Comedian Adam Carolla was invited to testify before Congress on the state of free speech at American universities and said that it was time for the "adults" to take back control of campus.
Carolla, who has emerged as an active voice for free speech and is working on a new film that rails against "safe spaces," told the House Oversight and Government Reform Committee that university faculties are doing a disservice to students by letting them decide what speech is safe for them to hear.
"Children are the future but we are the present" Carolla said. "We're the adults."
"We're talking a lot about kids, and I think they're just that—kids," Carolla said. "We are the adults and we need to act like it."
"These are 18- and 19-year-old kids that grew up dipped in Purell playing soccer games where they never kept score and watching Wow! Wow! Wubbzy!, and we're asking them to be mature," he said. "We need the adults to start being the adults."
Carolla also noted how drastically college campuses have transformed in recent years, pointing out that when he used to do college stops across the country as an entertainer, there was "nary a word of negativity."
"We must have played a hundred college campuses with nary a word of negativity, no safe spaces, and no stuffed animals being handed out," he said of his time on Loveline. "We simply went there, said our piece, many controversial ideas were exchanged, and that's just what they were—exchanged."
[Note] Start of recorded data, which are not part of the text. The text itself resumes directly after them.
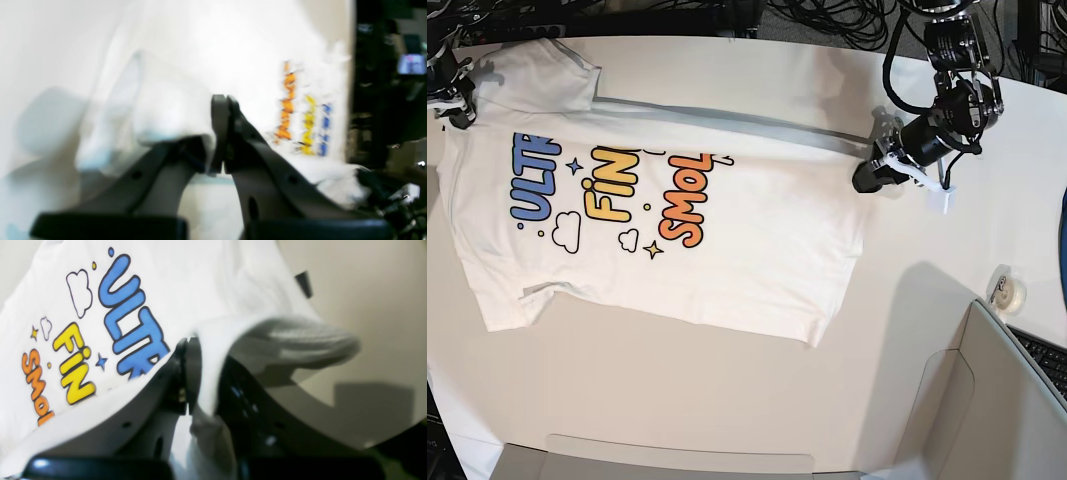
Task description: Layout the t-shirt on the table in an organized manner, then fold the t-shirt properly
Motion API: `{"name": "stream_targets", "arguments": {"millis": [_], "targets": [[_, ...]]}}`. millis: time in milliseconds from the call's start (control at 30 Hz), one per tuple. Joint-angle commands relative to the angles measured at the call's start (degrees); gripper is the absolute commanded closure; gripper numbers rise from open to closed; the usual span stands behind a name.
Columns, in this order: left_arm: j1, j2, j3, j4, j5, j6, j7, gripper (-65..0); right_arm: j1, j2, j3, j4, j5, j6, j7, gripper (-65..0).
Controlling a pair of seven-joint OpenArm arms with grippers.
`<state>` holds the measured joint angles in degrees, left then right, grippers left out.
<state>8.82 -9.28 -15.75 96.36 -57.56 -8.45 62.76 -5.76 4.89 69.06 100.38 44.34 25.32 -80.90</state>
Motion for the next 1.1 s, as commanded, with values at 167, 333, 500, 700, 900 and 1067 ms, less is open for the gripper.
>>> {"name": "stream_targets", "arguments": {"millis": [167, 333, 500, 700, 900, 1067], "targets": [[-1.8, -1.6, -0.3, -0.9, -0.1, -0.4, -1.3, 0.0, 1.9, 1.3, 0.3, -5.1, 0.6, -0.3, 0.9, -2.4], [-1.9, -1.6, 0.2, -1.2, -0.1, -0.4, -1.9, 0.0, 1.8, 1.3, 0.0, -7.4, 0.6, -0.3, 1.0, -2.4], [-1.9, -1.8, 0.3, -3.5, 0.0, -0.4, -3.6, 0.0, 1.8, 1.3, -0.1, -9.0, 0.6, -0.3, 1.8, -2.9], [-3.2, -1.8, 0.2, -8.4, -0.3, -0.4, -3.0, -13.2, 1.8, 1.4, -0.1, -11.8, 0.6, -0.3, 1.7, -15.2], [-3.6, -1.4, -0.2, -10.0, -0.9, -0.4, 1.9, -28.3, 1.8, 1.4, 0.2, -11.5, 1.0, -0.2, 1.5, -34.1], [-5.3, -1.9, -0.3, -9.9, -9.6, -0.4, 4.6, -28.3, 2.1, 1.5, 0.1, -11.4, 1.1, 0.0, 1.5, -34.2]]}}
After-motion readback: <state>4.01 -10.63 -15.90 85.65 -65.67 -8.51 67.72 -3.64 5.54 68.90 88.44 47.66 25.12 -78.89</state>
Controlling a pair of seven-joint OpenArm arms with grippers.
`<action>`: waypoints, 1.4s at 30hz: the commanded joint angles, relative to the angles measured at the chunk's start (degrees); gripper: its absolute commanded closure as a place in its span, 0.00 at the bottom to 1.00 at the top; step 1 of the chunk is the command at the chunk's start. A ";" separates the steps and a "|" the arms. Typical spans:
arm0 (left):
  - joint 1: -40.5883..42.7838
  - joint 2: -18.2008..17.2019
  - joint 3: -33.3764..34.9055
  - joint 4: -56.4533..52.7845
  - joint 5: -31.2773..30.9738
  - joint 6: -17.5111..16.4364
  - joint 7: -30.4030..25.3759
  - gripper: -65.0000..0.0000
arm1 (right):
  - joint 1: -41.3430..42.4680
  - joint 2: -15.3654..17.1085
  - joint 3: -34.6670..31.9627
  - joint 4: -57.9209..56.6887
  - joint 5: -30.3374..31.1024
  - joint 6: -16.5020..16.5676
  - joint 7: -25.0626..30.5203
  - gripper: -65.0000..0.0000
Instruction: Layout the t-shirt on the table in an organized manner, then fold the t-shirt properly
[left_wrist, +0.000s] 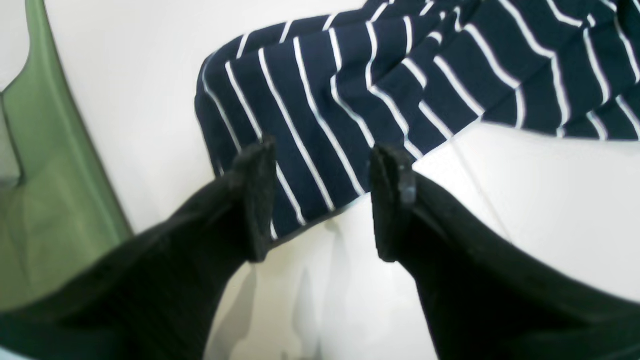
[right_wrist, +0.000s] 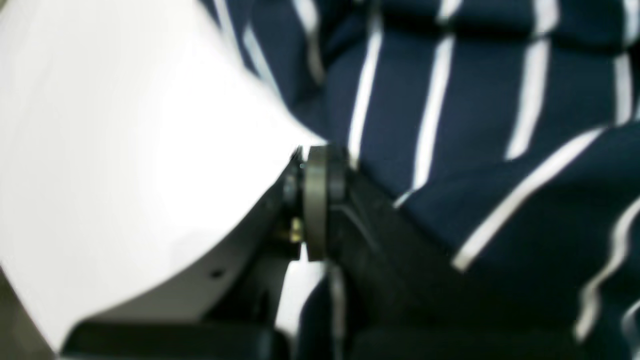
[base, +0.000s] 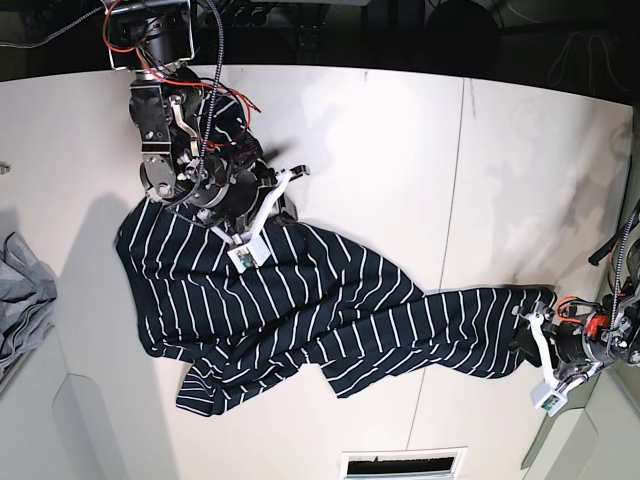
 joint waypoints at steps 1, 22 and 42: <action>-1.88 -0.94 -0.70 0.81 0.15 0.00 -0.52 0.51 | -0.90 1.40 0.11 1.66 1.66 0.35 -0.02 1.00; 13.38 -0.24 -0.70 18.14 1.68 -4.94 0.39 0.51 | -20.94 22.03 2.73 28.04 14.45 -0.28 -3.98 1.00; 15.61 16.37 -0.70 11.45 14.95 4.81 -4.87 0.49 | -11.69 8.35 7.37 27.02 5.75 -8.44 -7.50 0.61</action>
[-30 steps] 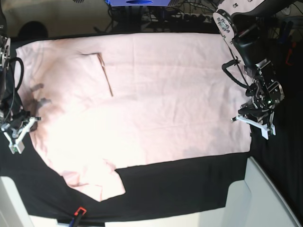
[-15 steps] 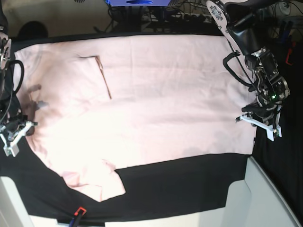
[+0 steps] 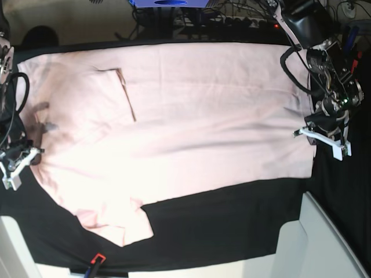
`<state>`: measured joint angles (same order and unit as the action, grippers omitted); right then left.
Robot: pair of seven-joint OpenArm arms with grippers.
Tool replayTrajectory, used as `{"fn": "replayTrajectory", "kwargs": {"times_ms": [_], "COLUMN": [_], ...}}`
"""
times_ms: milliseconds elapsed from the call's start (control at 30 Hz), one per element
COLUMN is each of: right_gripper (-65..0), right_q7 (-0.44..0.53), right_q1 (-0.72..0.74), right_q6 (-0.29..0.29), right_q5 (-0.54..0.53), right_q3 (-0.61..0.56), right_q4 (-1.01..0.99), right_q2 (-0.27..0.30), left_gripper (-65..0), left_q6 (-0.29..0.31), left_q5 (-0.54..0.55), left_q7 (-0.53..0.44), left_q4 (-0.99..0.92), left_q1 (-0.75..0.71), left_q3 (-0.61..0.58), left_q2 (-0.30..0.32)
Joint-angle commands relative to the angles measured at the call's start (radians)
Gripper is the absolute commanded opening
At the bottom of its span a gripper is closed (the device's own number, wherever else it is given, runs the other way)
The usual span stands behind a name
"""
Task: Fold the T-shirt properly
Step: 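Pull the gripped side edges toward the hem with both grippers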
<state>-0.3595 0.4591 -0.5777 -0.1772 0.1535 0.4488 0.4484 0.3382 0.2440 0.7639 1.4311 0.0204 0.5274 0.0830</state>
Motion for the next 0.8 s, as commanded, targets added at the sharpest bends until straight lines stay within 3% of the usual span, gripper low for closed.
{"fn": "replayTrajectory", "kwargs": {"times_ms": [0,300,667,767], "right_gripper": [-65.0,-65.0,-65.0,-65.0], "right_q7": [0.021,0.020,0.018,0.018], "right_q1": [0.022,-0.124,-0.196,-0.248], "right_q6": [0.003,0.003,0.002,0.002], "right_q5": [-0.006,-0.006,-0.011,-0.078], "right_q3": [0.022,0.037,0.039,0.039], "right_q4": [0.017,0.252,0.285,0.350], "right_q2": [0.031,0.022,0.023,0.023], "left_gripper": [-65.0,-65.0,-65.0,-65.0], "left_q6": [-0.003,-0.003,-0.001,-0.001], "left_q5": [0.010,0.010,0.008,0.010], "left_q7": [-0.025,-0.021,-0.025,-0.027], "left_q4": [0.049,0.136,0.158,0.164], "left_q1": [0.005,-0.046,-0.132,-0.156], "left_q3": [0.000,-0.005,-0.006,-0.006], "left_q2": [0.014,0.010,0.013,0.014]}}
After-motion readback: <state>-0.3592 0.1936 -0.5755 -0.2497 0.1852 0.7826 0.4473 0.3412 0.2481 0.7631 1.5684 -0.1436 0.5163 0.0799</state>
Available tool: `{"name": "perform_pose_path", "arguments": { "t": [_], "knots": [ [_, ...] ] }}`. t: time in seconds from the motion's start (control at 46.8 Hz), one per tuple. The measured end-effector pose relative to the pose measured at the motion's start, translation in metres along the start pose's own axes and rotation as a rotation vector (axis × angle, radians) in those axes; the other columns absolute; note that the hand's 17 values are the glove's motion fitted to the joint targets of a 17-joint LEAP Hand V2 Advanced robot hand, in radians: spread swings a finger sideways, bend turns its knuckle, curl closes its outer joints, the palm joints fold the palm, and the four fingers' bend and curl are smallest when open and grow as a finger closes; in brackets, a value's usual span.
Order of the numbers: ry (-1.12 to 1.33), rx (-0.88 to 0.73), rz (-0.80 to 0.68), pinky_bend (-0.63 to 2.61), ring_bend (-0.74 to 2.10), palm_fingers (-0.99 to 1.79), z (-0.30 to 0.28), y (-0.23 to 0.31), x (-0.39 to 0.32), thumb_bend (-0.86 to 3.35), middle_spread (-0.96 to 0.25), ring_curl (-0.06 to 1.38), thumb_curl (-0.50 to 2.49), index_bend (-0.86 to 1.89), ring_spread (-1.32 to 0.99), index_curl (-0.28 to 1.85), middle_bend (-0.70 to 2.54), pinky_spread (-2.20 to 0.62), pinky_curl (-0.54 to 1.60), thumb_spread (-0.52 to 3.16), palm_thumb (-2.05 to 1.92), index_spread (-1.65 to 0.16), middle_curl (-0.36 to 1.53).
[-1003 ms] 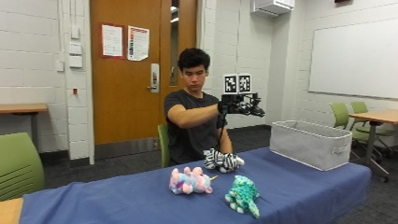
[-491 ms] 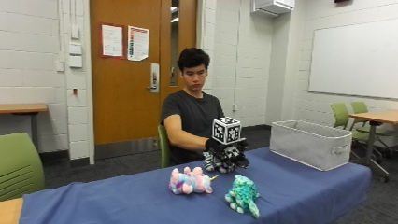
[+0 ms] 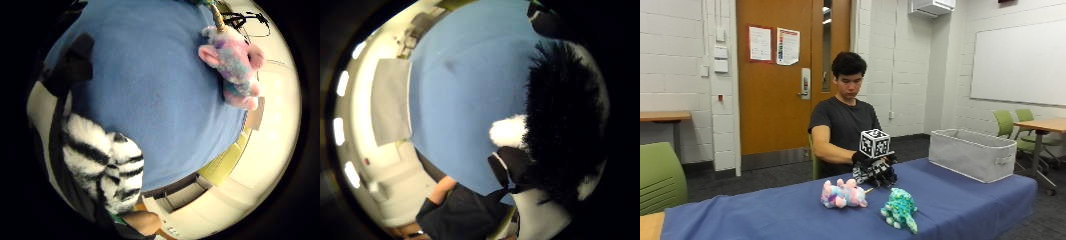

Fifteen years later Carolla noticed that things had changed when he went to do a show with conservative talk show host Dennis Prager at a California college.
"They pulled the plug on it," Carolla said. "They gave us no good reason why we couldn't talk there, and we had to get attorneys involved to go back and speak at a later date."
Now, Carolla says, kids are put in a bubble.
"Our plan is to put kids in a bubble, keep them away from everything and then somehow they will come out stronger when they emerge from the bubble. That's not happening."
Carolla put the blame on school faculty for failing to create order at their schools.
"We need to bring back law and order," Carolla said. "But I think that if we just had order, we wouldn't need law. So can the faculty and administration on these campuses just act like faculty and administration?"
Carolla stated later in the hearing, in response to other witnesses that were treating college as a place where children's minds are shaped, that he thinks the burden falls on parents to send kids away to college who don't need "diversity training."
"I didn't know anyone that went to college, so I had to figure out a way to become a decent human being—not to be racist, not to be filled with hate—minus college," he said. "I think that starts at home."
"If you get to 18 or 19, I believe the cement on the sidewalk of your brain is already tried and good luck carving your name on it with diversity training."
"You need to learn to be a good human being from zero to college, instead of us all converting you once you get to college," he said.
Carolla was joined at the hearing by conservative writer Ben Shapiro, who has been protested by college students on campuses across the country. He complained that speech is currently being protested based on the race and gender of the speaker, rather than on what is being said.